We will encounter many more examples of model formulas later on- such as when we use R for regression analysis. Notation of the type y ~ x can be read as "y described using x". We can draw a boxplot of the number of cancer cases according to each level of alcohol consumption (alcgp): (Look up the R help on this data set to find out more about the variables.) The first 5 rows of the data are shown below: As a further example, let us consider another data set esoph in R, relating to a case-control study of esophageal cancer in France, containing records for 88 age/alcohol/tobacco combinations. We have already looked at examples with histograms and boxplots. With grouped data, it is important to be able not only to create plots for each group but also to compare the plots between groups. If there are any missing values, these can be excluded if we simply adding an extra argument na.rm=T to tapply.Ĭompute the range and mean of Ozone levels for each month, using the tapply command. For example, we might want to compute the mean temperatures in each month: This can be done using the tapply() command. When dealing with grouped data, you will often want to have various summary statistics computed within groups for example, a table of means and standard deviations. Scatterplots in R (R Tutorial 2.6) MarinStatsLectures
Scatter plot in rstudio full#
The full range of point plotting symbols used in R are given by "pch" in the range 1 to 25 see the help on "points" to see what each of these represent. "col" refers to the color of symbols plotted. Repeats the scatterplot, this time with red filled circles that are nicer to look at.
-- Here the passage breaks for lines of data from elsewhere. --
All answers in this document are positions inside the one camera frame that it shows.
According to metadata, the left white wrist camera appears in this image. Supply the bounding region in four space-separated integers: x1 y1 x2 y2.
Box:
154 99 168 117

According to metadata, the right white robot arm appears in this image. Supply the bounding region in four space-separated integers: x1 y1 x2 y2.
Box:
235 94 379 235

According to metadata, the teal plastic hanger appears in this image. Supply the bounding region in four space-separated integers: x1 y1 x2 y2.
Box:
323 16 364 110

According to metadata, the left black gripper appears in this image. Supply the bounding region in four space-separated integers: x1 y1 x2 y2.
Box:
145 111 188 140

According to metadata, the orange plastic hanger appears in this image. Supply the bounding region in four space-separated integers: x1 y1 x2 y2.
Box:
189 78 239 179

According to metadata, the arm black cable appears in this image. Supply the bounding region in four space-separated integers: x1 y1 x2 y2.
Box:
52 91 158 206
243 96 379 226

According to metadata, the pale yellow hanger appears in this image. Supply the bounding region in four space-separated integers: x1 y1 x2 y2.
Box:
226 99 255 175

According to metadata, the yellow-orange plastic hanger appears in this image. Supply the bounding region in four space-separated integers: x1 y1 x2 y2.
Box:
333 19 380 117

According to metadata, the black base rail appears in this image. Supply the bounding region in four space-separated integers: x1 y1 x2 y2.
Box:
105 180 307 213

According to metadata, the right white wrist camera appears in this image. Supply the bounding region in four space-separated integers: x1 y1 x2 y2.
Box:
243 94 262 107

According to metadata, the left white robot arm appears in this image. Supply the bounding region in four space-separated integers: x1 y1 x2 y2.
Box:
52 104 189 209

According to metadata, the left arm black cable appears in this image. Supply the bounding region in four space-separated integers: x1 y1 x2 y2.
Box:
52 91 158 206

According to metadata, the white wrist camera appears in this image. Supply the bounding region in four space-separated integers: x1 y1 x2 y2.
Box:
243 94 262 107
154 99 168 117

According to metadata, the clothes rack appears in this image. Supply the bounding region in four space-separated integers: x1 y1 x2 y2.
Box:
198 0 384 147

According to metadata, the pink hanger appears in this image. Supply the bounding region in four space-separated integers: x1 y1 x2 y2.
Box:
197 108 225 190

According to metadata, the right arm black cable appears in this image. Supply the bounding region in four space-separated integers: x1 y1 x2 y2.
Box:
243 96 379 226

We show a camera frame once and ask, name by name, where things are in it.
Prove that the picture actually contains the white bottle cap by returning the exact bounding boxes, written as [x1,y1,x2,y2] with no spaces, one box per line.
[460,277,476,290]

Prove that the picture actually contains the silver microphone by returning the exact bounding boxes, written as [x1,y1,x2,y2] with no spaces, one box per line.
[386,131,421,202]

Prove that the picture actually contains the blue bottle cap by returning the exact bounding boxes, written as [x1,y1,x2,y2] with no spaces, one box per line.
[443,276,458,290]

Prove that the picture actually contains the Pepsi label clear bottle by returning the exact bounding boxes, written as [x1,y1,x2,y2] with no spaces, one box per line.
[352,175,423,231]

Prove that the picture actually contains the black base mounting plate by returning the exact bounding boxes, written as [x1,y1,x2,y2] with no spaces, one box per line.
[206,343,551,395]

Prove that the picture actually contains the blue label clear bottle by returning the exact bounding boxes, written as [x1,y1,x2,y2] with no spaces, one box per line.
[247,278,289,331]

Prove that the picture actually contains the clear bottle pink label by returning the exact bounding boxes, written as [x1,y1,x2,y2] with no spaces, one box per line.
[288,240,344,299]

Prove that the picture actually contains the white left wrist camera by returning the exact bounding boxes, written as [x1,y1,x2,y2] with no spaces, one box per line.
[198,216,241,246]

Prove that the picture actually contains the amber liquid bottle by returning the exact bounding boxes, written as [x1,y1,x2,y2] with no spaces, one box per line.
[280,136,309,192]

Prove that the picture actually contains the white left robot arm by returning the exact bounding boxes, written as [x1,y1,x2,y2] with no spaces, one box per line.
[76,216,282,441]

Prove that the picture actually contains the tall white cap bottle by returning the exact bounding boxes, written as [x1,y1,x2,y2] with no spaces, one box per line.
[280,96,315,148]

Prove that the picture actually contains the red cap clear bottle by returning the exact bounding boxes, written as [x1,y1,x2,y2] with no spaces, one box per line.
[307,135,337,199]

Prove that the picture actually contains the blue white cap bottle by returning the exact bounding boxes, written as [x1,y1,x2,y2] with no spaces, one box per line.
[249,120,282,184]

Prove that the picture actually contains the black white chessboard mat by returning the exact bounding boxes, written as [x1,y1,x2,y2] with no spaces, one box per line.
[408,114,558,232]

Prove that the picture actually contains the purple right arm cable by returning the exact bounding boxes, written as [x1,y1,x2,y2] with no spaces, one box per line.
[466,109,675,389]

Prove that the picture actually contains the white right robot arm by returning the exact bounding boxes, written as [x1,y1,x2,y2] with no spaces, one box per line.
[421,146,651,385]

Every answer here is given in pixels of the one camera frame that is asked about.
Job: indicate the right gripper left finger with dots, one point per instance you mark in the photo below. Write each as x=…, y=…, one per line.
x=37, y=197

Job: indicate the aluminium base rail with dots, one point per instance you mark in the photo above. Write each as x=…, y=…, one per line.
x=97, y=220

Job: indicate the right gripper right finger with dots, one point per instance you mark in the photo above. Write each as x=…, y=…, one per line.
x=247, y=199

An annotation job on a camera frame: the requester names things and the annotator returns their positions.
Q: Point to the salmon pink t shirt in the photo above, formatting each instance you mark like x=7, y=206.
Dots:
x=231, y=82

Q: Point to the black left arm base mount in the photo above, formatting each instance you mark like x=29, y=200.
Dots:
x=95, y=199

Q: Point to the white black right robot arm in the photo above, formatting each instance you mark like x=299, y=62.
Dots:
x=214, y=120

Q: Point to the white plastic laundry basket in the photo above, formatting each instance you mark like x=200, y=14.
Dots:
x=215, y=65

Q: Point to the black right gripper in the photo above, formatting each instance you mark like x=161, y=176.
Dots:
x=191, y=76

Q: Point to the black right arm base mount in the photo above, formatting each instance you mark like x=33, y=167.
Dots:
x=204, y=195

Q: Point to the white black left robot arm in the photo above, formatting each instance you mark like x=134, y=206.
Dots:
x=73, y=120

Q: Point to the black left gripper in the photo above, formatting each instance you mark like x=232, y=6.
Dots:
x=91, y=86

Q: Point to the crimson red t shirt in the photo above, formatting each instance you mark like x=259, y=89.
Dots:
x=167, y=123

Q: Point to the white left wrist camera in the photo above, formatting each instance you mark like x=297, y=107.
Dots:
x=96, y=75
> plot(airquality$Temp, airquality$Ozone, col="red", pch =19) The default plotting symbols in R are not always pretty! You can actually change the plotting symbols, or colors to something nicer. Write the following command in R and describe what you see in terms of relationships between the variables. With more than two variables, the pairs() command draws a scatterplot matrix. > plot(airquality$Temp, airquality$Ozone) # How do Ozone and temperature measurements relate? The R command for drawing a scatterplot of two variables is a simple command of the form "plot(x,y)." We will look at this in more detail later when we discuss regression and correlation. One very commonly used tool in exploratory analysis of multivariate data is the scatterplot.